Sibari rice is a cereal grown in the plain of the same name in the north of Ionian Calabria. Given the organoleptic characteristics conferred by the microclimate and the cultivation area, it is considered among the best Italian rices: there are also those who have called it the best rice in Italy. Sibari rice is produced on an area of about 600 hectares in the plain of the same name: the Piana di Sibari. Cultivated since the mid-twentieth century, until 2006 the production was destined for producers in northern Italy. Subsequently, reversing the trend, Calabrian producers took care of the entire production phase: from sowing to sale. The main varieties of rice grown in the Plain of Sibari are: Arborio, Carnaroli, Ganges, Karnak, Nerone and Originario. 

Arborio is a long-grained, semi-round, slightly square-shaped, pearly variety with a low amylose content.

Carnaroli is a historic Italian variety, considered the best for risotto; Its large size and high percentage of amylose ensure low stickiness and excellent cooking resistance.

Ganges is an aromatic variety with a long grain, with a very tapered shape.

Karnak is a variety similar to Carnaroli, ideal for risotto. 

Nerone is a variety with a medium-aromatic, crystalline black grain. 

The Originario is a japonica variety, characterized by small size, rounded shape, poor resistance to cooking and a certain stickiness.
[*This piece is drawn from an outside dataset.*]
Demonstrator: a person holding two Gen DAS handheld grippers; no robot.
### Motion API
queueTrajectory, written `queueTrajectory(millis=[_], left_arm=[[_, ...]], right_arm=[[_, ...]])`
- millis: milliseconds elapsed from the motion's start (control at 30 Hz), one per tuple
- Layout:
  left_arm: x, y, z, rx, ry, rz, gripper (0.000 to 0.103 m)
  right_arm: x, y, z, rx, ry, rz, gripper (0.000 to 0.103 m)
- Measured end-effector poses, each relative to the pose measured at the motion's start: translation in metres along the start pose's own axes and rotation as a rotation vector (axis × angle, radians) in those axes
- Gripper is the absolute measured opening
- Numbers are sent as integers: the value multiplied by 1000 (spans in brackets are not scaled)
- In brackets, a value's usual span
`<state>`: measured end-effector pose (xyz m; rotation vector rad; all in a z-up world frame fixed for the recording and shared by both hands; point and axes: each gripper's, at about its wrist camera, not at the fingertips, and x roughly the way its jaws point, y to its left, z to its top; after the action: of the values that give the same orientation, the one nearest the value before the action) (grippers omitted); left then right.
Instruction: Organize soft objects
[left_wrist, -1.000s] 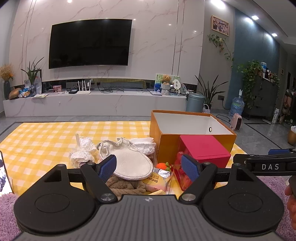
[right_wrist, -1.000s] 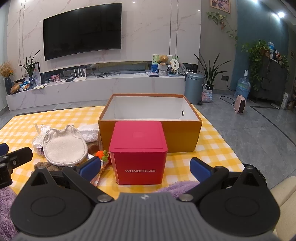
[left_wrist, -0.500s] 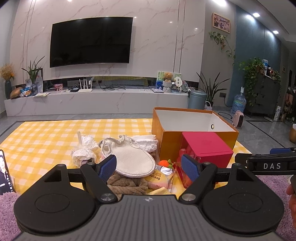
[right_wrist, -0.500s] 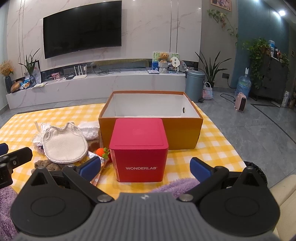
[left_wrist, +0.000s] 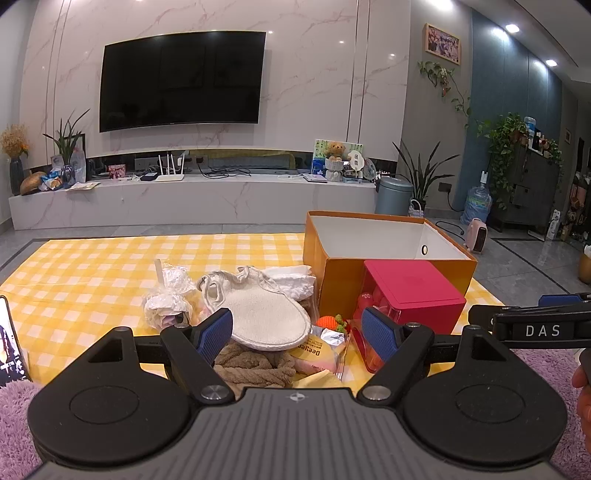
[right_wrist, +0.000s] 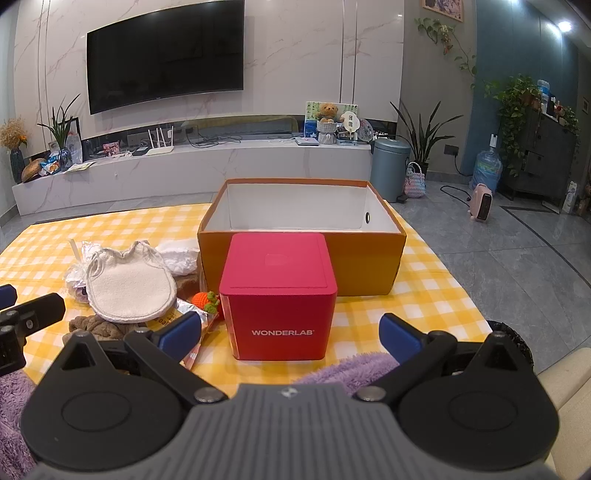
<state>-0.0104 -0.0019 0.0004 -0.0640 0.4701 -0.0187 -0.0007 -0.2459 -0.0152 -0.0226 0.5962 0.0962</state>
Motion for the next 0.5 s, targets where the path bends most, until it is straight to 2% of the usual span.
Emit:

Rice is a fundamental element in the history of human nutrition. As early as 13000 B.C., wild rice was an important source of nutrition for the populations that lived in what we now call China, the Korean Peninsula, Thailand and Vietnam. The oldest artifacts found to date date the domestication of rice to 5000 BC, which took place in an area between present-day eastern China and northeastern India. Between the fourth and third millennium B.C., rice cultivation reached as far as the Indus Valley. The first encounter between rice and European populations took place in the fourth century BC, with the conquest of Asia by Alexander the Great's Macedonian army. It was the Macedonians Theophrastus and Aristobulus who first described the cultivation of rice. Aristobolus described that rice cultivation was practiced in Bactria, present-day Afghanistan, and in the lands of the lower reaches of the Tigris and Euphrates rivers. In the ninth century, the Arabs introduced the cultivation of rice in Calabria, together with that of white mulberry, cotton, citrus fruits, sugar cane and eggplant. At the end of the seventeenth century, rice cultivation was widespread in the Po plain, in Tuscany and in some areas of Calabria and Sicily.